Development of microplate-based photoelectrochemical DNA biosensor array for high throughput detection of DNA damage

Abstract

Many chemicals have been found to induce DNA damages which may lead to gene mutation and tumor generation. In this report, a microplate-based photoelectrochemical DNA sensor array was developed for the rapid and high throughput screening of DNA damaging chemicals. A 96-well plate with built-in electrodes was fabricated on a plastic substrate by the standard electronics industry processes.

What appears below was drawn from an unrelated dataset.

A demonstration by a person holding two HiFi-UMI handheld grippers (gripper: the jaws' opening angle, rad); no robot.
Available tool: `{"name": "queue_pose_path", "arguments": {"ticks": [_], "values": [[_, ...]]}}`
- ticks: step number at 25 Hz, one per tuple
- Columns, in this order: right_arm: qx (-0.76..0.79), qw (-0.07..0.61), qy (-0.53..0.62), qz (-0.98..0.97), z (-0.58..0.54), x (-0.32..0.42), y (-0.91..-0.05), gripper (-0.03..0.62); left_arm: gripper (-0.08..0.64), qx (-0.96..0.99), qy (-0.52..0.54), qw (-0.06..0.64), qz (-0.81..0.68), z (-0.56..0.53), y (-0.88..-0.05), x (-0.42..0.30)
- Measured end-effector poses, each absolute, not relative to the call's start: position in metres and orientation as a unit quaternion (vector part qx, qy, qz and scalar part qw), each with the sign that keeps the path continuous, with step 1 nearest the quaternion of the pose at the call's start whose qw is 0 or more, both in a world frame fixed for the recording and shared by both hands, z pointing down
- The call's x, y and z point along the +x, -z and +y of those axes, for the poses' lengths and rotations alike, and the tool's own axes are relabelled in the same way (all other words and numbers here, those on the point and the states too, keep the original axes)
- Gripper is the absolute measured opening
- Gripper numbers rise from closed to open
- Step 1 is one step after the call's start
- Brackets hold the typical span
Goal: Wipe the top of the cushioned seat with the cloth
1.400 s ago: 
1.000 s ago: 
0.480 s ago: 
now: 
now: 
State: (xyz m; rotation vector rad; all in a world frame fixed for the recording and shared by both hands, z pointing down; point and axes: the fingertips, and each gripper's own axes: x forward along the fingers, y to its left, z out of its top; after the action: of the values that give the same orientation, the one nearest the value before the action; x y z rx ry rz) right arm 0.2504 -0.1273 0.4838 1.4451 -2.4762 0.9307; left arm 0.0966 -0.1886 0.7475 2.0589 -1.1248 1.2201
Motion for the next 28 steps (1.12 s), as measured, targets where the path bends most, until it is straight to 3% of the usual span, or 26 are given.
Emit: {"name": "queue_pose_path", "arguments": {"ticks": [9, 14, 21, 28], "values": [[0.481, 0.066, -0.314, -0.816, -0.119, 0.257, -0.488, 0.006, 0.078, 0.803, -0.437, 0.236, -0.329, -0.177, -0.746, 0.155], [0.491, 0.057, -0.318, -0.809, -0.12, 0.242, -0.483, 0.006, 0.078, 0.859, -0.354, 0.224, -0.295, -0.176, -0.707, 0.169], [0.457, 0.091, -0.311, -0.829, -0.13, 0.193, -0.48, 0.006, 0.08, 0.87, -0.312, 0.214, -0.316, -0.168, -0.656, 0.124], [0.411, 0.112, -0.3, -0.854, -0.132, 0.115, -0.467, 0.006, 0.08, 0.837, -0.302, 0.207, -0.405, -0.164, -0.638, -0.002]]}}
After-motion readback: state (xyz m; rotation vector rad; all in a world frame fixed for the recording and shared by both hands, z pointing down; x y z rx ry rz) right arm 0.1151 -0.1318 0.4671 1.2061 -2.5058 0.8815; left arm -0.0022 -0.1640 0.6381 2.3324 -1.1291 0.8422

The working electrode in each well was deposited with SnO 2 nanoparticles, and the resulting film was sintered at low temperatures tolerable for the plastic substrate. The film was characterized by scanning electron microscopy, X-ray diffraction and X-ray photoelectron spectroscopy. On the plates sintered at 150 °C, a significant amount of photocurrent was obtained in a Ru(bpy) 3 2+ (bpy = 2,2′-bipyridine) solution. To construct a DNA sensor, poly-(diallydimethyl ammonium chloride) and double-stranded DNA were sequentially assembled on the SnO 2 electrode by electrostatic interaction, and a DNA intercalator, Ru(bpy) 2(dppz) 2+ (dppz = dipyrido[3,2-a:2′,3′-c]phenazine) was used as the photoelectrochemical signal indicator. After the DNA film was exposed to tetrafluoro-1,4-benzoquinone (TFBQ) or TFBQ/H 2O 2, the photocurrent dropped by 38% and 73% respectively. The photocurrent reduction can be attributed to less binding of Ru(bpy) 2(dppz) 2+ to the electrode after DNA damage. Photocurrent measurement of the entire 96-well plate was completed within 22 min automatically.